■ **What is required**: Below are records to transcribe exactly, without their pictures.

■ **Stored data**:
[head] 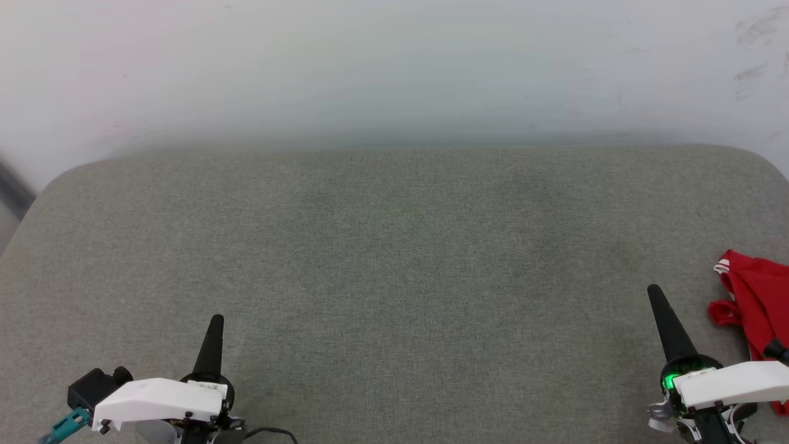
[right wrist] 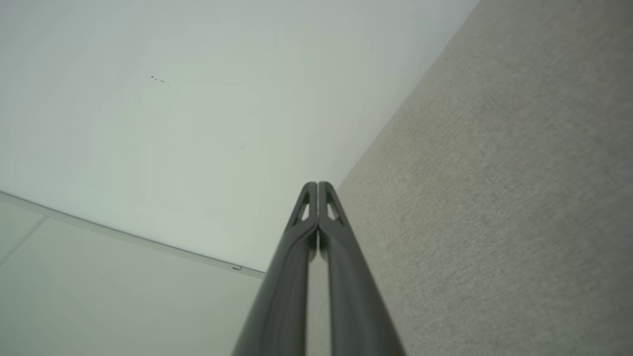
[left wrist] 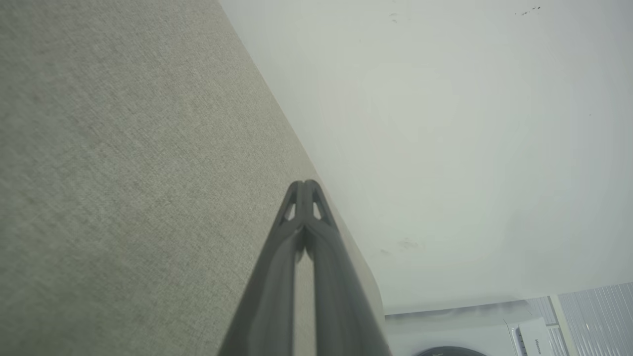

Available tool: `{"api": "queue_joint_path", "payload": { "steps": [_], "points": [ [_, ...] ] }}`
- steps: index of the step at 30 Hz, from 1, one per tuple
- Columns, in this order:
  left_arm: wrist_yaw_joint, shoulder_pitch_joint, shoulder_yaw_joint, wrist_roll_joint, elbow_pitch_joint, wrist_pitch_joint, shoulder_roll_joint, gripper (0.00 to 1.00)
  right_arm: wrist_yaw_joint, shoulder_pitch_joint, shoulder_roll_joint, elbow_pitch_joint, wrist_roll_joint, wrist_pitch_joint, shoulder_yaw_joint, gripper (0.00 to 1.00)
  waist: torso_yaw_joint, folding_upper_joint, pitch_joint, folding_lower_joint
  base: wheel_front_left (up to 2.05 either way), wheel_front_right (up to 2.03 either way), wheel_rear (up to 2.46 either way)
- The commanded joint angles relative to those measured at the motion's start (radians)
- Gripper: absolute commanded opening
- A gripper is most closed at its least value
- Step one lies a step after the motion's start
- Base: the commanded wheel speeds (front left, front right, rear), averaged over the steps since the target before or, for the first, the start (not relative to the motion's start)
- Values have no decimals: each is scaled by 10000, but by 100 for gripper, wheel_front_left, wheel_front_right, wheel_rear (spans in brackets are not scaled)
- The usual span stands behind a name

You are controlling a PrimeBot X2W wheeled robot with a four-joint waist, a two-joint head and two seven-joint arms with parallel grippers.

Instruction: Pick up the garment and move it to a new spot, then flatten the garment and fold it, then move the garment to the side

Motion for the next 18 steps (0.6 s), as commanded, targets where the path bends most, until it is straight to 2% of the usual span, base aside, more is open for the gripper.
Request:
{"api": "queue_joint_path", "payload": {
  "steps": [1, 18],
  "points": [
    [-100, -279, 79, -211, -48, 66, 9, 0, 0, -246, -41, -12, 260, 15, -28, 0, 3, 0, 1, 0, 0, 0, 0],
    [-261, -408, 335, -1594, 45, 472, -149, 0, -1, -454, -27, 416, 1862, 111, -89, 0, 41, 0, 19, 0, 0, 0, 0]
  ]
}}
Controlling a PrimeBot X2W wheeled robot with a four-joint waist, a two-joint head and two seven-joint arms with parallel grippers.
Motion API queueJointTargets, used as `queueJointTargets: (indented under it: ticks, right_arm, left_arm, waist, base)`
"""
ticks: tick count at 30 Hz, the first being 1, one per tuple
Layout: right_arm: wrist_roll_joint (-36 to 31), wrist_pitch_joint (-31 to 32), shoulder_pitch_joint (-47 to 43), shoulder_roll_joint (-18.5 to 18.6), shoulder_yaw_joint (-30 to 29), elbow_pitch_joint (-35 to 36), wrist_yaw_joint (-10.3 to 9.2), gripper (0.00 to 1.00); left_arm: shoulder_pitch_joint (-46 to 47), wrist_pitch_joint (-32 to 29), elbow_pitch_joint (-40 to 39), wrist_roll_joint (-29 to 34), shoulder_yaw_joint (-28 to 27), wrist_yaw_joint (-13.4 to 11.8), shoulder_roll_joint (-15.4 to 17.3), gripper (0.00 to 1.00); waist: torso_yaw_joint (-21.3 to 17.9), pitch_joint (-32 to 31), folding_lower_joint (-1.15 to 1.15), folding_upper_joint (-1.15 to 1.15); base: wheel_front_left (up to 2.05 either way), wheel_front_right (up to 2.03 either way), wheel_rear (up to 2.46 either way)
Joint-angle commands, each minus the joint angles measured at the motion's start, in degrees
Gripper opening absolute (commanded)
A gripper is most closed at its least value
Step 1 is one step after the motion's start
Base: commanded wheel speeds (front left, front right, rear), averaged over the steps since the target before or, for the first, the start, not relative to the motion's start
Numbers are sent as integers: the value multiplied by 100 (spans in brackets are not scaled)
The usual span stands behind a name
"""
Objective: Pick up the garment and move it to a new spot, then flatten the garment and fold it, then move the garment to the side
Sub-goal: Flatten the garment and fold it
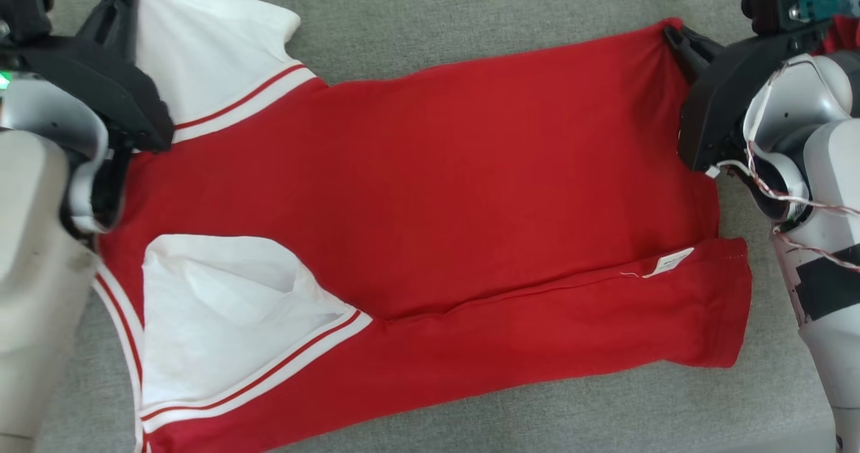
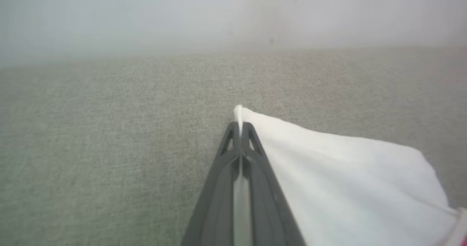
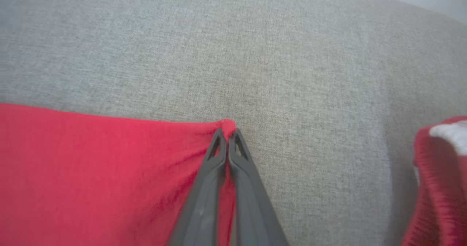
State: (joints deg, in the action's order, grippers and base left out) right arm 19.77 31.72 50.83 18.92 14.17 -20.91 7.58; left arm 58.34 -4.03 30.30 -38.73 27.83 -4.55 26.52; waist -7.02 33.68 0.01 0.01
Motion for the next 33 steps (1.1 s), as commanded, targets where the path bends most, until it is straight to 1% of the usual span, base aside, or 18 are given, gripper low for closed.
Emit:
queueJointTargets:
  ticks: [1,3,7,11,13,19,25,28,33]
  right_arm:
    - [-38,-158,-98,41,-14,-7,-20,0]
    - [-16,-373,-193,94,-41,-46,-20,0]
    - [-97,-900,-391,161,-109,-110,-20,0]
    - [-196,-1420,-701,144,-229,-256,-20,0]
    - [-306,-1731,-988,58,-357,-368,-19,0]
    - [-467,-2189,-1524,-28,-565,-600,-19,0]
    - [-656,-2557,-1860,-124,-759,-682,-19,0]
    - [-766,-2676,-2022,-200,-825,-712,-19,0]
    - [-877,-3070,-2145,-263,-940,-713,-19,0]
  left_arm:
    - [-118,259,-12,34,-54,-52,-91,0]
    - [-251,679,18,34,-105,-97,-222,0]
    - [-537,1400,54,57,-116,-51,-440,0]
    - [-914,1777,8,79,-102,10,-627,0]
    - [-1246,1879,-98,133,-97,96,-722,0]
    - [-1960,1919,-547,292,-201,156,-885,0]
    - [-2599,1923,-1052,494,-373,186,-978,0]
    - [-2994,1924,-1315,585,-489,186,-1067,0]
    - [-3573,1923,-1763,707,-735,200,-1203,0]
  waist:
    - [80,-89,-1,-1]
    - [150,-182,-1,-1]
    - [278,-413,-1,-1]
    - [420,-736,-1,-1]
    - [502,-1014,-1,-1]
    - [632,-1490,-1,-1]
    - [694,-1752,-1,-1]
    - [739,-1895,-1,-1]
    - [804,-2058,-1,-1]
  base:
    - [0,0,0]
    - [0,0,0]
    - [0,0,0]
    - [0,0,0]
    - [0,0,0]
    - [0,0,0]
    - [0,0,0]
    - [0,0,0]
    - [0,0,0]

■ **Finished task**:
[head] 
[right wrist] 
[left wrist] 

Available tool: `{"api": "queue_joint_path", "payload": { "steps": [_], "points": [ [_, ...] ] }}`
- steps: index of the step at 30 Hz, from 1, one per tuple
- Columns, in this order:
  left_arm: wrist_yaw_joint, shoulder_pitch_joint, shoulder_yaw_joint, wrist_roll_joint, elbow_pitch_joint, wrist_pitch_joint, shoulder_roll_joint, gripper (0.00 to 1.00)
  right_arm: wrist_yaw_joint, shoulder_pitch_joint, shoulder_roll_joint, elbow_pitch_joint, wrist_roll_joint, wrist_pitch_joint, shoulder_yaw_joint, gripper (0.00 to 1.00)
  waist: torso_yaw_joint, folding_upper_joint, pitch_joint, folding_lower_joint
  base: wheel_front_left (up to 2.05 either way), wheel_front_right (up to 2.03 either way), wheel_rear (up to 2.46 either way)
- The commanded joint angles relative to those measured at the motion's start (radians)
- Gripper: absolute commanded opening
- A gripper is most closed at its least value
- Step one lies a step after the motion's start
- Base: the commanded wheel speeds (front left, front right, rear), averaged over the steps since the target before or, for the first, the start (not relative to the motion's start)
- Values have no decimals: each is scaled by 10000, but by 100 for gripper, wheel_front_left, wheel_front_right, wheel_rear (spans in brackets are not scaled)
- The usual span stands behind a name

You are controlling a PrimeBot X2W wheeled robot with a four-joint waist, a two-joint head and two seven-joint arms with parallel grippers.

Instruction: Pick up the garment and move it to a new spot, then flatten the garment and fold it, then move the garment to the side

Motion for the next 18 steps (0.6 s), as commanded, targets where the path bends most, until it is straight to 2% of the usual span, base aside, more is open for the gripper.
Request:
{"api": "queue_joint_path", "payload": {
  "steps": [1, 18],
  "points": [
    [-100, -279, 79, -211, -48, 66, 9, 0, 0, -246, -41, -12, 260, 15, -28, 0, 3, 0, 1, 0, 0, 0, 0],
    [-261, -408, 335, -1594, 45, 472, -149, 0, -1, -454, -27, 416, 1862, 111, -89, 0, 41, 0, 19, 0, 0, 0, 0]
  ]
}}
Controlling a PrimeBot X2W wheeled robot with a four-joint waist, a two-joint head and two seven-joint arms with parallel grippers.
Motion API queueJointTargets, used as `queueJointTargets: (indented under it: ticks, right_arm, left_arm, waist, base)`
"""
ticks: tick count at 30 Hz, the first being 1, one per tuple
Layout: right_arm: wrist_roll_joint (-36 to 31), wrist_pitch_joint (-31 to 32), shoulder_pitch_joint (-47 to 43), shoulder_roll_joint (-18.5 to 18.6), shoulder_yaw_joint (-30 to 29), elbow_pitch_joint (-35 to 36), wrist_yaw_joint (-10.3 to 9.2), gripper (0.00 to 1.00); left_arm: shoulder_pitch_joint (-46 to 47), wrist_pitch_joint (-32 to 29), elbow_pitch_joint (-40 to 39), wrist_roll_joint (-29 to 34), shoulder_yaw_joint (-28 to 27), wrist_yaw_joint (-13.4 to 11.8), shoulder_roll_joint (-15.4 to 17.3), gripper (0.00 to 1.00); waist: torso_yaw_joint (-21.3 to 17.9), pitch_joint (-32 to 31), folding_lower_joint (-1.15 to 1.15), folding_upper_joint (-1.15 to 1.15); base: wheel_front_left (up to 2.05 either way), wheel_front_right (up to 2.03 either way), wheel_rear (up to 2.46 either way)
Joint-angle commands, each minus the joint angles measured at the motion's start, in degrees
Gripper opening absolute (commanded)
A gripper is most closed at its least value
Step 1 is one step after the motion's start
Base: commanded wheel speeds (front left, front right, rear), averaged over the steps since the target before or, for the first, the start, not relative to the motion's start
Numbers are sent as integers: the value multiplied by 100 (spans in brackets are not scaled)
The usual span stands behind a name
"""
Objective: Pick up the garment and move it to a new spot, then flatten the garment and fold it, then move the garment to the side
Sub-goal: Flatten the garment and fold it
State: (joints deg, in the action's order, grippers and base left out) right arm 19.77 31.72 50.83 18.92 14.17 -20.91 7.58; left arm 58.34 -4.03 30.30 -38.73 27.83 -4.55 26.52; waist -7.02 33.68 0.01 0.01
Motion for the next 33 steps (1.1 s), as commanded, targets where the path bends most, until it is straight to 1% of the usual span, base aside, or 18 are given, gripper low for closed.
Emit:
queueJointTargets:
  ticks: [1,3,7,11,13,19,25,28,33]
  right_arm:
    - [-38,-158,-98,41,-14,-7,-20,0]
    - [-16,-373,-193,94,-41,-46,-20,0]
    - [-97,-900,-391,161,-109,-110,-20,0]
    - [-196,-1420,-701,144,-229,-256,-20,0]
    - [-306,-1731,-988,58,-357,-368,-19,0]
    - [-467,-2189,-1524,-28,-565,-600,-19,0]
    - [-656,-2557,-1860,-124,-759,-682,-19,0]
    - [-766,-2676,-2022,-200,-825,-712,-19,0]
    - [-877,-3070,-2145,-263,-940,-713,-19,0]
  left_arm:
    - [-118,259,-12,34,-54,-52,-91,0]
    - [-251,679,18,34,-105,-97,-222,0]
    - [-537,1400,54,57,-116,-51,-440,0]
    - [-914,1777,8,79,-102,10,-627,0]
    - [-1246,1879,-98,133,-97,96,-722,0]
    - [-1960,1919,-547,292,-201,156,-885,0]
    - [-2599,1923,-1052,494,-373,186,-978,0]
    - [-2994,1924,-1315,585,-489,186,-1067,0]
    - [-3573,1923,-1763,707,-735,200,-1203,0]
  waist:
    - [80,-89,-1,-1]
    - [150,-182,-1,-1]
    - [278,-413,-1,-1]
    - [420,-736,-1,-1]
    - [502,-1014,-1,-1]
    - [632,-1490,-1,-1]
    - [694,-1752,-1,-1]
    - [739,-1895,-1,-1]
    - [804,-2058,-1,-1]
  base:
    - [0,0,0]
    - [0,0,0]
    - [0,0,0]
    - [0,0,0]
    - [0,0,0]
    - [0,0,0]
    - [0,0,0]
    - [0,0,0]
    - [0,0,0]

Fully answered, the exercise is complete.